##### RECORDS TO USE #####

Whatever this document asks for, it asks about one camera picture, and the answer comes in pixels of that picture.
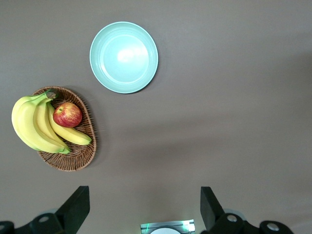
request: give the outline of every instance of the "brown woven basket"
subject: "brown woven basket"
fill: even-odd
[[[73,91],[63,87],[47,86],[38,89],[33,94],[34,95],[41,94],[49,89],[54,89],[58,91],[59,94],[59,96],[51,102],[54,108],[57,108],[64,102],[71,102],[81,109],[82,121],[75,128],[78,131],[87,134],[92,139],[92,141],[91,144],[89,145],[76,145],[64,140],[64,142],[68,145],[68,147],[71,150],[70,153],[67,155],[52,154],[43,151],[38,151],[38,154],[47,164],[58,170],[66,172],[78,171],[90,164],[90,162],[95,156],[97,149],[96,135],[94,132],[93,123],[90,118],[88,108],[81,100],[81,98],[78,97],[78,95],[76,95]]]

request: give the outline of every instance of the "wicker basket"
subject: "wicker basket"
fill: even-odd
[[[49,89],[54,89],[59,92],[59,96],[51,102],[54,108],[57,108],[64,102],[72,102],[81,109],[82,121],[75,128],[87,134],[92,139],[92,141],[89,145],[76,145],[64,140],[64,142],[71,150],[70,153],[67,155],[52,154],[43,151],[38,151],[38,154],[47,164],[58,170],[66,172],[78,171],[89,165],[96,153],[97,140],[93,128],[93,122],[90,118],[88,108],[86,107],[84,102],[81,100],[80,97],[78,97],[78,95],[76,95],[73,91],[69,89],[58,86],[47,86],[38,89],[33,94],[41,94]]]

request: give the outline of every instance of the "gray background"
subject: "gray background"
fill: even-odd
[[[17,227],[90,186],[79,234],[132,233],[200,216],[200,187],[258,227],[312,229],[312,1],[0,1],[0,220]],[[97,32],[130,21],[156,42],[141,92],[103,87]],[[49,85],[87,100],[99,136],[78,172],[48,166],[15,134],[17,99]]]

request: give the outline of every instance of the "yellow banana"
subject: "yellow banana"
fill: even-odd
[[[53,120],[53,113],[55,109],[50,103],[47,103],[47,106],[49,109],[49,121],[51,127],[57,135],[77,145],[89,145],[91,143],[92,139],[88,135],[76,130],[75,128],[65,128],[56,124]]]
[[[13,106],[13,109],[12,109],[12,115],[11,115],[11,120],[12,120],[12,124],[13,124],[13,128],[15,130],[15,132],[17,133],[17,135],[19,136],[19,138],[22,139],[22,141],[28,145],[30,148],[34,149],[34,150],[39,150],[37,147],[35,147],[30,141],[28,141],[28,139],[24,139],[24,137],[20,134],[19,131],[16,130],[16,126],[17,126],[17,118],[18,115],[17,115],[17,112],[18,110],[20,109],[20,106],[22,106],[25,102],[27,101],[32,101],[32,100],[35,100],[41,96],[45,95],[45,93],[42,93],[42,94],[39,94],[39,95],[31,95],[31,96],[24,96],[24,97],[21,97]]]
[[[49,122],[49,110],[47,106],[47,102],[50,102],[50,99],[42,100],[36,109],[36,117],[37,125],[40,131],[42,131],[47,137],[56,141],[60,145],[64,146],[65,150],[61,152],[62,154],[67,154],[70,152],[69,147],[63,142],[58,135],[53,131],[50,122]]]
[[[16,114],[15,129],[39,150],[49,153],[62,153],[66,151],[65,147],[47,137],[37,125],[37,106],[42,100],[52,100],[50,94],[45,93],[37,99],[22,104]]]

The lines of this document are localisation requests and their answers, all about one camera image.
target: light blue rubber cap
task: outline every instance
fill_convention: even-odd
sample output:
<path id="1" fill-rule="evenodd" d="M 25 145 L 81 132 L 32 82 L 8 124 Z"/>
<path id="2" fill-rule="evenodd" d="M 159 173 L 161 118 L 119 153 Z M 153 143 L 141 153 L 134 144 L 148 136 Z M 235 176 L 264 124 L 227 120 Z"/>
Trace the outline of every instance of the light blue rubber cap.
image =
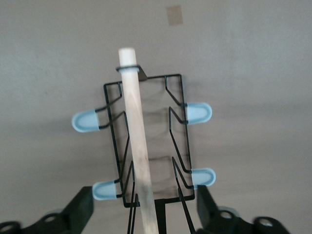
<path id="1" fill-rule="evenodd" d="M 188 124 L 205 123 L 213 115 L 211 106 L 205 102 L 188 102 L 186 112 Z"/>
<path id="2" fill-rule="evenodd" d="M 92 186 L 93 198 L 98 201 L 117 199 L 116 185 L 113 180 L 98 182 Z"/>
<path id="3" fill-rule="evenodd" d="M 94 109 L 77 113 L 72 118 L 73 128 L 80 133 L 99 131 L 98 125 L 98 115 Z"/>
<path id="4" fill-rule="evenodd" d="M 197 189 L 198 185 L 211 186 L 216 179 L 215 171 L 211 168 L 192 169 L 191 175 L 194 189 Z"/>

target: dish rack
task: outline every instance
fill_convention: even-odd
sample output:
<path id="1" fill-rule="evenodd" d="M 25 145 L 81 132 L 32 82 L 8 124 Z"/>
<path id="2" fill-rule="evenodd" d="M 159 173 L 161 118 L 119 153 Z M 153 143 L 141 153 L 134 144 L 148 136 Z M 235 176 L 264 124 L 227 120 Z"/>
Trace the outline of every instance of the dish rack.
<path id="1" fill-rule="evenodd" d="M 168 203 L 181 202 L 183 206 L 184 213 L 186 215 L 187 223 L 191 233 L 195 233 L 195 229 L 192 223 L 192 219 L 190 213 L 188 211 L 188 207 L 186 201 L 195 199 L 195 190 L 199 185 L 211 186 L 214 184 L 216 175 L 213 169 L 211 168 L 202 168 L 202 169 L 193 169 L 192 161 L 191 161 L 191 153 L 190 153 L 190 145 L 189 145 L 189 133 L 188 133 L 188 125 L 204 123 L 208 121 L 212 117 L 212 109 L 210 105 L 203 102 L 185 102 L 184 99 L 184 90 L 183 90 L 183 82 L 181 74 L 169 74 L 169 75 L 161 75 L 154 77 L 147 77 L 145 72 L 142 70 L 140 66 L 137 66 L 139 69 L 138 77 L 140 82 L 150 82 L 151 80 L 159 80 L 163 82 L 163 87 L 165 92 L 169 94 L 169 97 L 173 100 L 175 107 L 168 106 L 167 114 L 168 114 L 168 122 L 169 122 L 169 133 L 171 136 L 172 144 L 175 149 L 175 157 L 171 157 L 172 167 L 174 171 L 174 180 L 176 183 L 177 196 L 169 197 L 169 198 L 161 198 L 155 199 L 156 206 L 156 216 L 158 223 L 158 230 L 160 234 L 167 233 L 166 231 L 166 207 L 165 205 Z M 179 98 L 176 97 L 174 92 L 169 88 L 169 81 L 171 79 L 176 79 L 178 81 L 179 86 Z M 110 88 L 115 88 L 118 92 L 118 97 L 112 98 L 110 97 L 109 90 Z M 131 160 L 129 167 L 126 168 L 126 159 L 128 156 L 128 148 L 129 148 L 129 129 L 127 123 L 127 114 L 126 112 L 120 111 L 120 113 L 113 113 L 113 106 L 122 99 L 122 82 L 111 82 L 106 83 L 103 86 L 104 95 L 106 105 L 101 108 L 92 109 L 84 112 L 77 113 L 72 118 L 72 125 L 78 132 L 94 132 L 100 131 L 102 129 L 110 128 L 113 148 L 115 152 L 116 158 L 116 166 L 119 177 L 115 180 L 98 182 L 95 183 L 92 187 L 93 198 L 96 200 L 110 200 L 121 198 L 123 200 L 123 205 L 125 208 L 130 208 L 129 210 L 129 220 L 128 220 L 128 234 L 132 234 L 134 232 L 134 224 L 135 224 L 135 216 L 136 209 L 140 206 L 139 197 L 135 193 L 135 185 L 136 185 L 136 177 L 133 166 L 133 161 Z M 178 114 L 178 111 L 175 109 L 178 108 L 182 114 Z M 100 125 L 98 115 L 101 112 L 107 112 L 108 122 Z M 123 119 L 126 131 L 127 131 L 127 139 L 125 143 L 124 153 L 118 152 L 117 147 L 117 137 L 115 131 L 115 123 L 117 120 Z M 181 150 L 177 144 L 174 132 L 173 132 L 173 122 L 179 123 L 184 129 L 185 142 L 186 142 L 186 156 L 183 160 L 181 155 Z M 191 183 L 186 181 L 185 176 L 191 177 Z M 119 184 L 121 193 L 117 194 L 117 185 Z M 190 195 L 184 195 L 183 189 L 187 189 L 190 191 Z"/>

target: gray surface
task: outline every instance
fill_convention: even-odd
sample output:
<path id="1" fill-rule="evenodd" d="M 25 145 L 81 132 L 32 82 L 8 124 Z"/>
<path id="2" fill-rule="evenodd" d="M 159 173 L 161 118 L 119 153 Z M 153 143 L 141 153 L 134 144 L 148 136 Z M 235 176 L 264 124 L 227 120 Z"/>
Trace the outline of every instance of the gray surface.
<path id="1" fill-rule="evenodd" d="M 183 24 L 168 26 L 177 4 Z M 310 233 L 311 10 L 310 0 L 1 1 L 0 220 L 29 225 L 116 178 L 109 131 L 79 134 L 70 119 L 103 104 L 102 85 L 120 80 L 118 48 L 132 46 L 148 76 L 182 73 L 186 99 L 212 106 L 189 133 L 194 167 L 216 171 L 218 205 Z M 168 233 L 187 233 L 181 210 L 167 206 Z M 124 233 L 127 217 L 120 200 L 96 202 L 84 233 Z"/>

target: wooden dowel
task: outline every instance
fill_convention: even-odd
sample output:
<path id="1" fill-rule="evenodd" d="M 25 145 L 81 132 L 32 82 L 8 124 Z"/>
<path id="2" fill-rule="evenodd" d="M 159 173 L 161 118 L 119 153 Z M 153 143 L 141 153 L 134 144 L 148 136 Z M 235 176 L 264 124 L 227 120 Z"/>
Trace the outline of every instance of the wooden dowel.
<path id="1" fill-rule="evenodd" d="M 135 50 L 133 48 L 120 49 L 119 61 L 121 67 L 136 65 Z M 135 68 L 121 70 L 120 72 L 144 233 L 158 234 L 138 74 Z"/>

#####
##### RECORDS TO USE #####

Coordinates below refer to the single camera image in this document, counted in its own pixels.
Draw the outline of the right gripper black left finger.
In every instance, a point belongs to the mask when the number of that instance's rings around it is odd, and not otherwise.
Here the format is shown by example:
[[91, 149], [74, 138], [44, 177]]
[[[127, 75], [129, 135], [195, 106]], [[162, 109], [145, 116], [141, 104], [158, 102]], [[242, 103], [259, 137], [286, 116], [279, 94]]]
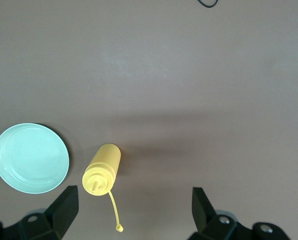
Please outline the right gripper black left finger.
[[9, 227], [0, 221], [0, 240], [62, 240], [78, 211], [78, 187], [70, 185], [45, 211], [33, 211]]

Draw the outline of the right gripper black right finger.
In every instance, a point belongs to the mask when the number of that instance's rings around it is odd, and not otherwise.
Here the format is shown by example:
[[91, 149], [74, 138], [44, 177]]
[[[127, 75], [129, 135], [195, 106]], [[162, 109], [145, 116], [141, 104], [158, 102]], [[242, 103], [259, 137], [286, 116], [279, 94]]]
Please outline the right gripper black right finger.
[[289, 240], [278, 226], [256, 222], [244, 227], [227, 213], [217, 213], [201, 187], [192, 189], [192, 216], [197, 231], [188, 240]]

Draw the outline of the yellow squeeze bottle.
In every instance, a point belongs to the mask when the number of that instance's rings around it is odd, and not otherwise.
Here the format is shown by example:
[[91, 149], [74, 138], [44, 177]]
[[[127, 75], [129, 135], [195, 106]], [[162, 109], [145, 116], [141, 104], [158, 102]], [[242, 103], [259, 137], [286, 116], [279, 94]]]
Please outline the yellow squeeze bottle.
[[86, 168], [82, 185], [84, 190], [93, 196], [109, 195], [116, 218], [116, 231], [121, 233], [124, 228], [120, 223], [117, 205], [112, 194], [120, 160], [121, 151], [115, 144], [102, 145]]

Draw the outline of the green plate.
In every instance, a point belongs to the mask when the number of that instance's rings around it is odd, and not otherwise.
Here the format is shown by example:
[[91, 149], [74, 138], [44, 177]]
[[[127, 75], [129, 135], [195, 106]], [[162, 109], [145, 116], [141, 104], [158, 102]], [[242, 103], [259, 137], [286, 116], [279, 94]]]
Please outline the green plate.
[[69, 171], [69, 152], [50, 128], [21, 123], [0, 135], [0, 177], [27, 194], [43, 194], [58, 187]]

#####
##### RECORDS TO USE #####

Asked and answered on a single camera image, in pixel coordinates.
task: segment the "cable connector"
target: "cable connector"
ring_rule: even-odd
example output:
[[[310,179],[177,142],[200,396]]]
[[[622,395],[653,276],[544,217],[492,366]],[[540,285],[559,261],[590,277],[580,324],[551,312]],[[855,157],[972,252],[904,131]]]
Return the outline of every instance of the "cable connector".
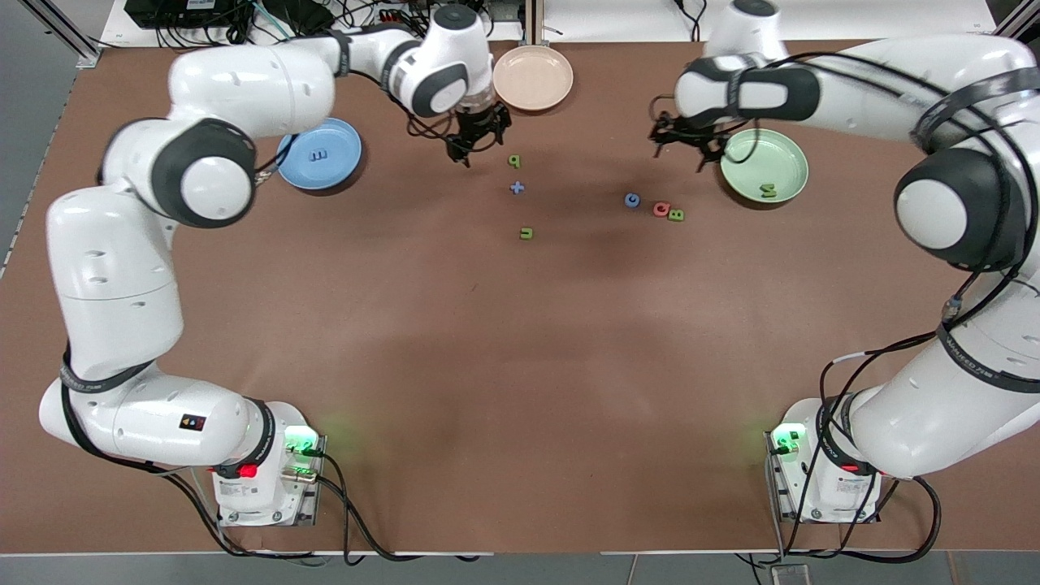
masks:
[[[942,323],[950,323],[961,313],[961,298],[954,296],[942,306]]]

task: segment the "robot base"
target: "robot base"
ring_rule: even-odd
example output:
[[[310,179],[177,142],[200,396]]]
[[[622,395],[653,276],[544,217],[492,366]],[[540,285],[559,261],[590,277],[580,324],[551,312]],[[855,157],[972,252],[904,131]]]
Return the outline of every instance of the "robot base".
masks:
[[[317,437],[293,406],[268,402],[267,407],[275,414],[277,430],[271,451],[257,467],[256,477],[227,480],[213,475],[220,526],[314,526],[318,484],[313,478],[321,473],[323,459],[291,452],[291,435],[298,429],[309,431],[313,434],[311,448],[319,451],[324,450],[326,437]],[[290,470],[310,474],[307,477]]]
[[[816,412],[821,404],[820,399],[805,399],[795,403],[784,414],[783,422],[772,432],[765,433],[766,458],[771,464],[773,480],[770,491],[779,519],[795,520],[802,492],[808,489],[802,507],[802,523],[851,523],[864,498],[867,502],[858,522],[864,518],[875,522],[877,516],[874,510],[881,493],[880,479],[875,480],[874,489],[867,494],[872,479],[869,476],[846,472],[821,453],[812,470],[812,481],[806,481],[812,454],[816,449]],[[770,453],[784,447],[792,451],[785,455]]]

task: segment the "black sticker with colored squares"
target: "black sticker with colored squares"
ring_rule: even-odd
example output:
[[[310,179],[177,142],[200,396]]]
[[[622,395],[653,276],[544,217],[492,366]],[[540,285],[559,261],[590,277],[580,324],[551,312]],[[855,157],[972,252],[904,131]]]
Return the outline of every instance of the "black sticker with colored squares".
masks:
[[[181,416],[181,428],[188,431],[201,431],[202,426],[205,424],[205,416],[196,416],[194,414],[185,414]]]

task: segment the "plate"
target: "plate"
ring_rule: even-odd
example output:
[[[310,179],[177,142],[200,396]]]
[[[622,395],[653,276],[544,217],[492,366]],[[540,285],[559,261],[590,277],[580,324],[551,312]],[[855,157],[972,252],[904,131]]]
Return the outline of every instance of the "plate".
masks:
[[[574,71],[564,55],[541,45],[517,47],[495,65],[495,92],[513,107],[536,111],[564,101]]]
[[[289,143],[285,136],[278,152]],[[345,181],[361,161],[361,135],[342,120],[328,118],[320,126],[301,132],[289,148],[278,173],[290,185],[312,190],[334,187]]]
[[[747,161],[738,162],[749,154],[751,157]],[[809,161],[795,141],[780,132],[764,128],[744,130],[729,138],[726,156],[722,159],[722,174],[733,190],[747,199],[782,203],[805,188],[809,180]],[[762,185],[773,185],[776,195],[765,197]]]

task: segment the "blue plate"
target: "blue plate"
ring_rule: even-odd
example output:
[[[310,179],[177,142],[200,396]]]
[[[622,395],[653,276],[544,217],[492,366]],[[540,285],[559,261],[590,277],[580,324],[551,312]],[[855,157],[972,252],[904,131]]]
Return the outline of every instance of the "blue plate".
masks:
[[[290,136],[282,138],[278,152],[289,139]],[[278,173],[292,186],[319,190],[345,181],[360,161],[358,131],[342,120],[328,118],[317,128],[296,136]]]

#####

## GOAL OF THE EXERCISE
Working from the records above, tally the lines that contain "with" and give only the total.

## EXPECTED OUTPUT
3